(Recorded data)
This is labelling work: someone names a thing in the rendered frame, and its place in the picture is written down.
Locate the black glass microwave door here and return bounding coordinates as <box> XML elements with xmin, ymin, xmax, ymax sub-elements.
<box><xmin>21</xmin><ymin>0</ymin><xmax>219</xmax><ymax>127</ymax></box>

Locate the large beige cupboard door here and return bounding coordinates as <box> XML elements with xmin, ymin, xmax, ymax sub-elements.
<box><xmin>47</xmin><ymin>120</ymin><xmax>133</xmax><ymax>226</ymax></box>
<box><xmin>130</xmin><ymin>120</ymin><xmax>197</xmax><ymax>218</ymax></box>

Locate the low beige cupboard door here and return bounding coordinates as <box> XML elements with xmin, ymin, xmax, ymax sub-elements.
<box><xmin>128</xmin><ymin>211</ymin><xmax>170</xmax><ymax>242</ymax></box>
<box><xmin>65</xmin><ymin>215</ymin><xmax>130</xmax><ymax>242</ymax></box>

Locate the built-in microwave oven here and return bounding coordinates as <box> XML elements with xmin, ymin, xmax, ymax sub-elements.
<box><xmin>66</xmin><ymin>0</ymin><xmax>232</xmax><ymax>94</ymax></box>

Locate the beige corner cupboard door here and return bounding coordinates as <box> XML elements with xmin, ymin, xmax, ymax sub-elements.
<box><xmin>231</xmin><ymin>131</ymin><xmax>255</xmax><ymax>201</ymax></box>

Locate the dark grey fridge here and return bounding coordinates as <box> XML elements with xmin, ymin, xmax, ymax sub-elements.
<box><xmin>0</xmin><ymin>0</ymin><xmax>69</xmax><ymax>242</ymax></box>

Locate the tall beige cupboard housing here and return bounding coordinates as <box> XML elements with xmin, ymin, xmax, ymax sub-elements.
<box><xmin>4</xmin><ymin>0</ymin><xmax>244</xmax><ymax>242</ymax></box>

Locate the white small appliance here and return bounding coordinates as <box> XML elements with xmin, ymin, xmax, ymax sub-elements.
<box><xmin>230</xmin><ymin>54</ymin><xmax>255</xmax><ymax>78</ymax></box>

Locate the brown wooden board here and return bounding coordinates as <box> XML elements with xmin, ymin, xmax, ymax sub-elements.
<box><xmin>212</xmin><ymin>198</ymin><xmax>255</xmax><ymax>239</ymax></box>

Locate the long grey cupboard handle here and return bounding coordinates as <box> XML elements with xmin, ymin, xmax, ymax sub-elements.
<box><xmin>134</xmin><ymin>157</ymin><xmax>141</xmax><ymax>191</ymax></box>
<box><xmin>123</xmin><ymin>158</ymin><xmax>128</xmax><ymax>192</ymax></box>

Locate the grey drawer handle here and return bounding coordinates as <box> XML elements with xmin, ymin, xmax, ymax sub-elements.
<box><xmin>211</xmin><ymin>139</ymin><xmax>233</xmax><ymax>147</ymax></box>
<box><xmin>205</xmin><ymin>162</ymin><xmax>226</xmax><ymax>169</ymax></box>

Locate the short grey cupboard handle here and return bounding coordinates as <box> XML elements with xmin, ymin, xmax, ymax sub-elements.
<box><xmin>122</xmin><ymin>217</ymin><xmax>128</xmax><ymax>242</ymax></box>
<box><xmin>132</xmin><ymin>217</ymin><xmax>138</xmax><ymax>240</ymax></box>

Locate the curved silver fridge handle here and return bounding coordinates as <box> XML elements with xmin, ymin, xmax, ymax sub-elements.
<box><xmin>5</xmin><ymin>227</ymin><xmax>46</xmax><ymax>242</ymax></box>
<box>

• Required work: After locating the line with "Locate the short", please repeat it and every line after it exactly, through the end of the data above.

• Answer to the exercise:
Locate the short grey cupboard handle here and return bounding coordinates as <box> XML elements with xmin, ymin, xmax, ymax sub-elements.
<box><xmin>122</xmin><ymin>217</ymin><xmax>128</xmax><ymax>242</ymax></box>
<box><xmin>132</xmin><ymin>217</ymin><xmax>138</xmax><ymax>240</ymax></box>

Locate the curved silver fridge handle here and return bounding coordinates as <box> XML elements with xmin, ymin, xmax, ymax sub-elements.
<box><xmin>5</xmin><ymin>227</ymin><xmax>46</xmax><ymax>242</ymax></box>
<box>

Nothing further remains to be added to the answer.